I have explained to the boys countless times that they need to turn off lights, pee only into the toilet bowl, and stay off other people’s lawns. Despite the continuous reprimands, we seem to be making nonexistent or very slow progress. But I expect that since they are 8 and 10 years old and behavior change is difficult even for mature adults.

However, I also expect that if my neighbors have trouble with my children, they should find the parent and address the situation. I never expected to be called out on social media with “parents are not raising children with respect of others” when this individual has never ever met me. She does not know how hard I work to instill respect. She doesn’t know how many times I yell, punish, and reprimand the boys. She does not know that I work tirelessly to help other parents in this most challenging work, that I’m committed to the philosophy that it takes a village to raise a child and that we should all be helping each other.

And she does not know that I showed the video and the post to my boys that night as we sat on the bed and had another heart-to-heart talk about respecting other people and their property. She does not know that I cried as I explained how their behavior was being blamed on my parenting. The boys apologized over and over again and the youngest hugged me tight and said, “But you are a good mom. You are the best mom.”

The post was removed by 7:30 the next morning, but the sting remained. When I moved, I was searching for a neighborhood in which the boys could thrive. I was looking for a “nice community” in which neighbors supported each other. And so far all of my interactions with neighbors had been phenomenal. I suppose there’s always that one house to avoid.

So I looked up her address (county websites are so helpful), baked fresh chocolate-chip zucchini bread (zucchini from my next door neighbor’s garden) and took my little Cavadoodle on a walk up to the “richer” part of the neighborhood. Ringing the door bell, I waited as the inside dogs quieted down as the door opened. “Hello,” I said, “I’m the mom of the boys who were so disturbing to you this week. I just wanted to apologize that they appeared disrespectful to you. I can assure you that I’ve spoken to them numerous times about respect and staying off people’s property unless they have permission, but they are still young and they are still learning. I asked them to write an apology card for you. My contact information is inside in case you should ever need to reach me. But I do worry that you put their photos up online without my permission. It’s just not safe.” Pretty sure my neighbor had absolutely no idea what to say. She babbled, shocked. “I never expected you to do all this…(babble, babble)… I can tell that you are raising them well with all this effort you went through.”

So let’s remember this, folks. Do not judge the woman down the street as being an awful parent because her kids played in your yard.
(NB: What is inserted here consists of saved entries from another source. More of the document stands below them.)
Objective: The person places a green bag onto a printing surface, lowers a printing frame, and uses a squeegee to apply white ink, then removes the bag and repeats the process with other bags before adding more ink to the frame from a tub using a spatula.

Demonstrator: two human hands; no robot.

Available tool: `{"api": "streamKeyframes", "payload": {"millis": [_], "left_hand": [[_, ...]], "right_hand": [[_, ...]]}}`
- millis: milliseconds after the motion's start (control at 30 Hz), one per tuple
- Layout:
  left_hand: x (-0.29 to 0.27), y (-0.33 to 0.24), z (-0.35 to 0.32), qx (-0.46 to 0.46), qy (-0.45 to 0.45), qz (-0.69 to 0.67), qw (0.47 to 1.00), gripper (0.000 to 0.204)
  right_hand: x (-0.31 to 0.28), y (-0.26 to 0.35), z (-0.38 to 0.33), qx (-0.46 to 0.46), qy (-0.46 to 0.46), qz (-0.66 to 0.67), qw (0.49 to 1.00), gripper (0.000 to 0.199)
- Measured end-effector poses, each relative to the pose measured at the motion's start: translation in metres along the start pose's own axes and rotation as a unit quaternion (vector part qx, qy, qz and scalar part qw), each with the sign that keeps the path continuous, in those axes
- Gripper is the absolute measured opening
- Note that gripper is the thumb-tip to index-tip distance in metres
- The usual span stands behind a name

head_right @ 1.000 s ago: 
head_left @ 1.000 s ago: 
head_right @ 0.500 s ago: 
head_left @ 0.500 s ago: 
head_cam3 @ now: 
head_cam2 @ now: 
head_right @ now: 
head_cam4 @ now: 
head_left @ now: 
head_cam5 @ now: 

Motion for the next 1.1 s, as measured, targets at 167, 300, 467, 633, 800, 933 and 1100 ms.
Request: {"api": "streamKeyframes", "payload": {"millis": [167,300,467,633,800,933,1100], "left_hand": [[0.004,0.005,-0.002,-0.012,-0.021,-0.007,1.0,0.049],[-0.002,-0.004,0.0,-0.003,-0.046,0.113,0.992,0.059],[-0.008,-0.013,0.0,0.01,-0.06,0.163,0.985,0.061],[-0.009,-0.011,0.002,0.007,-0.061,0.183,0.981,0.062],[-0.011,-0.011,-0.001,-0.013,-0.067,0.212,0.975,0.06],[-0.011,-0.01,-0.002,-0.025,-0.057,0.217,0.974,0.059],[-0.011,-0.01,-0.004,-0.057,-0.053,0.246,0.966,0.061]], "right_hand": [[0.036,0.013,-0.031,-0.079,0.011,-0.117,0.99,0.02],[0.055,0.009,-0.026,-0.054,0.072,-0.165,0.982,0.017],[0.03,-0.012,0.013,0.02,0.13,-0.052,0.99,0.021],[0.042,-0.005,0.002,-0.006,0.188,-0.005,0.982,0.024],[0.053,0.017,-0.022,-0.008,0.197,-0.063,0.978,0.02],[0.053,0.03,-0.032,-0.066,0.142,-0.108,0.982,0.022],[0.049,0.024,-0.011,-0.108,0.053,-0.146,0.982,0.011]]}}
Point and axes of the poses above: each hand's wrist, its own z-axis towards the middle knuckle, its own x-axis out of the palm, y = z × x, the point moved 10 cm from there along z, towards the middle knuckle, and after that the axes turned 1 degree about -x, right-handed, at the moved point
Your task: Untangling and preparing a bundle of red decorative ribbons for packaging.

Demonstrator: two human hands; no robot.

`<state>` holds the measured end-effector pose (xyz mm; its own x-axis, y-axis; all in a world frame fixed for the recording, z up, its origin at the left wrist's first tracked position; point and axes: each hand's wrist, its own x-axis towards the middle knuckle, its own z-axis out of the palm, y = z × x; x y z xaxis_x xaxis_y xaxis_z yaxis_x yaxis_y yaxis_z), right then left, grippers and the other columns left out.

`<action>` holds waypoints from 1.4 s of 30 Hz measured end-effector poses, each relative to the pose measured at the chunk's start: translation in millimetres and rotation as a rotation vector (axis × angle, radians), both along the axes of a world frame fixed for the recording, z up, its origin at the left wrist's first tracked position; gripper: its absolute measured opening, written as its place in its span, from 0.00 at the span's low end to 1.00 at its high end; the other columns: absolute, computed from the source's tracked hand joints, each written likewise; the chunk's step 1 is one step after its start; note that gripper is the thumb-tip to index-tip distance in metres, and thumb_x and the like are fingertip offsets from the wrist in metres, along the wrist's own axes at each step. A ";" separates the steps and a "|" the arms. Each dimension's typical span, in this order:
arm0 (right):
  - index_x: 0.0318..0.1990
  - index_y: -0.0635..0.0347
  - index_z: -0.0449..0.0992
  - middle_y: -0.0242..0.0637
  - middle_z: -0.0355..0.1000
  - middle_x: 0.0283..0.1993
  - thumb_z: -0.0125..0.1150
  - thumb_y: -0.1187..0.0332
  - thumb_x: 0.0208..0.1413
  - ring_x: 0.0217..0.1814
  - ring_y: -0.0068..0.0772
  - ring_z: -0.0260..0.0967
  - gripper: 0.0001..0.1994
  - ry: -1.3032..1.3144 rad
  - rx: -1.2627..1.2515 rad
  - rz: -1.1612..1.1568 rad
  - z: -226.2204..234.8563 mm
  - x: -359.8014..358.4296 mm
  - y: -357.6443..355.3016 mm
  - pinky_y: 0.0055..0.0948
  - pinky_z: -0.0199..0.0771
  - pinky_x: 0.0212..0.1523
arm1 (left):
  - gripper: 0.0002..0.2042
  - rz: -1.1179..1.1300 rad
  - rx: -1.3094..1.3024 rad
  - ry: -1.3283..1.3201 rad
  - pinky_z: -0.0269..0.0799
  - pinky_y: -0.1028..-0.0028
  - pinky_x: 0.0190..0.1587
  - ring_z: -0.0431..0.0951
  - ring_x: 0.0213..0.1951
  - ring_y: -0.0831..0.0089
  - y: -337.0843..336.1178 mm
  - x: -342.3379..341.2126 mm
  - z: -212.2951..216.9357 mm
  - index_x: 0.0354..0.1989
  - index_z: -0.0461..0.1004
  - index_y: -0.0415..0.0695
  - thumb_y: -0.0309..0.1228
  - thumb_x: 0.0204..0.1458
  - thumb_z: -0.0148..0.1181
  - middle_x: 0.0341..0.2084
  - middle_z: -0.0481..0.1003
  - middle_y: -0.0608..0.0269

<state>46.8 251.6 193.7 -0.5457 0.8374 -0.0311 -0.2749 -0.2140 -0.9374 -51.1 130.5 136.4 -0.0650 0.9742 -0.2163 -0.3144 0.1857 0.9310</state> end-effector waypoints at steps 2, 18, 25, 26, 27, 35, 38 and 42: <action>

Be glad that the kids are outside and getting exercise and that your neighborhood is safe enough for them to do that.

Do not vent your complaints on social media unless you have a purpose in creating a better world, like pressuring representatives to vote for health care or companies to take care of their employees better. Social media is not a forum for you to criticize your neighbors.

Teach your children that someone is always watching them, parents, neighbors, teachers, strangers and God Almighty. And it’s very possible that someone is taking photos or videos, so be good and be safe.

And for me, I keep reminding myself that parenting is no joke. But I’m doing the best that I can (usually 🙂 ) and have to put strangers’ inane comments in their rightful place (the trash can!).

(PS – The next morning, said lady drove past tooting her horn “happily” and waved. She’s now my Bestie, apparently.)